_TASK TO CARRY OUT:_
The complete listing should be restated word for word.

_GIVEN RECORDS:_
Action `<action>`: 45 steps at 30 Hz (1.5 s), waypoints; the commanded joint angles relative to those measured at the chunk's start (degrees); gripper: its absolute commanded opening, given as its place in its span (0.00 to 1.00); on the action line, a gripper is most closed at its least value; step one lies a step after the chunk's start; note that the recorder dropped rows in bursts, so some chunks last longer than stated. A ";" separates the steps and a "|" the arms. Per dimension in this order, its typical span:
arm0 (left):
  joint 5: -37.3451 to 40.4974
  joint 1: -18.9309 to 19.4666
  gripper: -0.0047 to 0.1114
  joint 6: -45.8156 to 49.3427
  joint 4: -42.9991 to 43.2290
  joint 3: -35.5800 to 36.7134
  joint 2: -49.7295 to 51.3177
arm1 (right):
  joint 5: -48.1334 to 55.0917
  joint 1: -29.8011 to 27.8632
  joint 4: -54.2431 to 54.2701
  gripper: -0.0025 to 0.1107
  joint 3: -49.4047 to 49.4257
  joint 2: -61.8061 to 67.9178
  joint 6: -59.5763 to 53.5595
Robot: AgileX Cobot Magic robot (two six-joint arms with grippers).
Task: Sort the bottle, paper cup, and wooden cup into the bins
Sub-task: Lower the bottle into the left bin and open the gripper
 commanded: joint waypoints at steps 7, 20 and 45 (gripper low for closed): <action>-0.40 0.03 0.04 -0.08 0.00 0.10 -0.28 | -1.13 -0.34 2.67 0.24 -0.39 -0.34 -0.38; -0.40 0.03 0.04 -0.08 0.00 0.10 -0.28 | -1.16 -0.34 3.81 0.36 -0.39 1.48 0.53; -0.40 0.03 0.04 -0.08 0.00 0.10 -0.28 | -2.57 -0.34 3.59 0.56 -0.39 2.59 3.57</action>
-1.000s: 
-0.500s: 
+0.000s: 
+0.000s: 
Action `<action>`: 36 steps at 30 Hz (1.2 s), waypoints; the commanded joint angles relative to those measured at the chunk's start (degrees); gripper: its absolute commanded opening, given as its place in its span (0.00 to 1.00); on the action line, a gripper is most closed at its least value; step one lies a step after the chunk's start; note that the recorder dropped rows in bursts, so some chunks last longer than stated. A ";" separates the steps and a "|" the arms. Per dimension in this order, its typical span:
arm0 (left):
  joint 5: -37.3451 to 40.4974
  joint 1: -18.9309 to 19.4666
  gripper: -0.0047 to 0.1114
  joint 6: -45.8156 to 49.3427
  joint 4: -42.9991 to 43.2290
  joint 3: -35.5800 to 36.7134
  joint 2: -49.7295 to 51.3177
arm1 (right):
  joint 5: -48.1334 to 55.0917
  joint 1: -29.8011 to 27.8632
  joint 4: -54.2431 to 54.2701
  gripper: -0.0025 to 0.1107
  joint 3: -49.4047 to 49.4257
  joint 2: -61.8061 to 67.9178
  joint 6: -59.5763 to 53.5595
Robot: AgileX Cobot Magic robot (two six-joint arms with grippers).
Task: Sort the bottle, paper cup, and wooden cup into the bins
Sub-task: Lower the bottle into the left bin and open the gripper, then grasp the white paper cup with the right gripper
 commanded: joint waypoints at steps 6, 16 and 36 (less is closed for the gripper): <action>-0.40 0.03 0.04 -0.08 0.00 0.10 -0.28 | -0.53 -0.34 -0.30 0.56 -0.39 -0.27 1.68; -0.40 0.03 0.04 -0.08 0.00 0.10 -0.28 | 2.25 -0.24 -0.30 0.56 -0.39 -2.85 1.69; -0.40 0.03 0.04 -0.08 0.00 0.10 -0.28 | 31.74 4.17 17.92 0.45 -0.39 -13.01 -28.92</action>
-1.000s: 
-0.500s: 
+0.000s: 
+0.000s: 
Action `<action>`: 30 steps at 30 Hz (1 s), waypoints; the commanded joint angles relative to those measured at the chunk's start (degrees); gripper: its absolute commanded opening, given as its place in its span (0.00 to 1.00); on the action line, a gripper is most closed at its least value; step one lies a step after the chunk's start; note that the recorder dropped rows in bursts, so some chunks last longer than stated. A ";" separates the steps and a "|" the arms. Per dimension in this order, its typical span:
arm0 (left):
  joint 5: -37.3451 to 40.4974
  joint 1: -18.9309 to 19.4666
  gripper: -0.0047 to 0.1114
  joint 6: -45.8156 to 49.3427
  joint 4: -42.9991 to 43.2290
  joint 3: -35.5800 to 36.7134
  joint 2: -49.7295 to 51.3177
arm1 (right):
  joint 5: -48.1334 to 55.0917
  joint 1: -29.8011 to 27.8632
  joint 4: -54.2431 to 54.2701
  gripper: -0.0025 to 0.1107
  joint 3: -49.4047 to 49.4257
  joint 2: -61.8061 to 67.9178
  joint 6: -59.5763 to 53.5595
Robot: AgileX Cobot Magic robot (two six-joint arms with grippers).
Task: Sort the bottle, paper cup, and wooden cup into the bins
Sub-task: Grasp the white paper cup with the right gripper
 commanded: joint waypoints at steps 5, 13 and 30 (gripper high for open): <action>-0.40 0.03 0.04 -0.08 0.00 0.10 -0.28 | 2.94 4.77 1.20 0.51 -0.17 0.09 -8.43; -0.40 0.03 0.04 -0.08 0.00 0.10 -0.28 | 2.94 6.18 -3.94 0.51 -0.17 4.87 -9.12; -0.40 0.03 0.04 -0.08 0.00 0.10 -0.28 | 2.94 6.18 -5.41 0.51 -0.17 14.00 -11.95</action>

_PROBLEM SOLUTION:_
Action `<action>`: 45 steps at 30 Hz (1.5 s), waypoints; the commanded joint angles relative to those measured at the chunk's start (degrees); gripper: its absolute commanded opening, given as its place in its span (0.00 to 1.00); on the action line, a gripper is most closed at its least value; step one lies a step after the chunk's start; note that the recorder dropped rows in bursts, so some chunks last longer than stated. A ";" separates the steps and a "|" the arms. Per dimension in this order, its typical span:
arm0 (left):
  joint 5: -37.3451 to 40.4974
  joint 1: -18.9309 to 19.4666
  gripper: -0.0047 to 0.1114
  joint 6: -45.8156 to 49.3427
  joint 4: -42.9991 to 43.2290
  joint 3: -35.5800 to 36.7134
  joint 2: -49.7295 to 51.3177
arm1 (right):
  joint 5: -48.1334 to 55.0917
  joint 1: -29.8011 to 27.8632
  joint 4: -54.2431 to 54.2701
  gripper: -0.0025 to 0.1107
  joint 3: -49.4047 to 49.4257
  joint 2: -61.8061 to 67.9178
  joint 6: -59.5763 to 53.5595
Robot: AgileX Cobot Magic robot (two six-joint arms with grippers).
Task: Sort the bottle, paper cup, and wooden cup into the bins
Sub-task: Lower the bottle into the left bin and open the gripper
 commanded: joint waypoints at steps 7, 20 and 45 (gripper low for closed): <action>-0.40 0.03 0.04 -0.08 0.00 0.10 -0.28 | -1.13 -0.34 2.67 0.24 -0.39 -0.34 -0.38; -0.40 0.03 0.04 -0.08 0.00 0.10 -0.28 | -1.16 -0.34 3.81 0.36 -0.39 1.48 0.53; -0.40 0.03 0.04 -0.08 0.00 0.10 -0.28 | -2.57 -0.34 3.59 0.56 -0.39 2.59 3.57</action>
-1.000s: 
-0.500s: 
+0.000s: 
+0.000s: 
Action `<action>`: 36 steps at 30 Hz (1.2 s), waypoints; the commanded joint angles relative to those measured at the chunk's start (degrees); gripper: its absolute commanded opening, given as its place in its span (0.00 to 1.00); on the action line, a gripper is most closed at its least value; step one lies a step after the chunk's start; note that the recorder dropped rows in bursts, so some chunks last longer than stated. A ";" separates the steps and a "|" the arms. Per dimension in this order, its typical span:
arm0 (left):
  joint 5: -37.3451 to 40.4974
  joint 1: -18.9309 to 19.4666
  gripper: -0.0047 to 0.1114
  joint 6: -45.8156 to 49.3427
  joint 4: -42.9991 to 43.2290
  joint 3: -35.5800 to 36.7134
  joint 2: -49.7295 to 51.3177
arm1 (right):
  joint 5: -48.1334 to 55.0917
  joint 1: -29.8011 to 27.8632
  joint 4: -54.2431 to 54.2701
  gripper: -0.0025 to 0.1107
  joint 3: -49.4047 to 49.4257
  joint 2: -61.8061 to 67.9178
  joint 6: -59.5763 to 53.5595
Robot: AgileX Cobot Magic robot (two six-joint arms with grippers).
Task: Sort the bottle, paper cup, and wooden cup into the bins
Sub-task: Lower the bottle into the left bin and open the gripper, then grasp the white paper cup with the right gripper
 commanded: joint waypoints at steps 6, 16 and 36 (less is closed for the gripper): <action>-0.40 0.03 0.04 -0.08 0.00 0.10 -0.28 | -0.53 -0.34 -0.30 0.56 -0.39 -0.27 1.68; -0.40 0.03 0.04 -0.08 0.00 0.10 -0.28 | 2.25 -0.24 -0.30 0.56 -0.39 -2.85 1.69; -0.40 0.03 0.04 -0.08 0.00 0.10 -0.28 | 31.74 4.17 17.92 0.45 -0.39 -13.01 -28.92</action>
-1.000s: 
-0.500s: 
+0.000s: 
+0.000s: 
Action `<action>`: 30 steps at 30 Hz (1 s), waypoints; the commanded joint angles relative to those measured at the chunk's start (degrees); gripper: its absolute commanded opening, given as its place in its span (0.00 to 1.00); on the action line, a gripper is most closed at its least value; step one lies a step after the chunk's start; note that the recorder dropped rows in bursts, so some chunks last longer than stated. A ";" separates the steps and a "|" the arms. Per dimension in this order, its typical span:
arm0 (left):
  joint 5: -37.3451 to 40.4974
  joint 1: -18.9309 to 19.4666
  gripper: -0.0047 to 0.1114
  joint 6: -45.8156 to 49.3427
  joint 4: -42.9991 to 43.2290
  joint 3: -35.5800 to 36.7134
  joint 2: -49.7295 to 51.3177
arm1 (right):
  joint 5: -48.1334 to 55.0917
  joint 1: -29.8011 to 27.8632
  joint 4: -54.2431 to 54.2701
  gripper: -0.0025 to 0.1107
  joint 3: -49.4047 to 49.4257
  joint 2: -61.8061 to 67.9178
  joint 6: -59.5763 to 53.5595
Robot: AgileX Cobot Magic robot (two six-joint arms with grippers).
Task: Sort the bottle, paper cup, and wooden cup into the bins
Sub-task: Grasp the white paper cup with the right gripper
 commanded: joint waypoints at steps 5, 13 and 30 (gripper high for open): <action>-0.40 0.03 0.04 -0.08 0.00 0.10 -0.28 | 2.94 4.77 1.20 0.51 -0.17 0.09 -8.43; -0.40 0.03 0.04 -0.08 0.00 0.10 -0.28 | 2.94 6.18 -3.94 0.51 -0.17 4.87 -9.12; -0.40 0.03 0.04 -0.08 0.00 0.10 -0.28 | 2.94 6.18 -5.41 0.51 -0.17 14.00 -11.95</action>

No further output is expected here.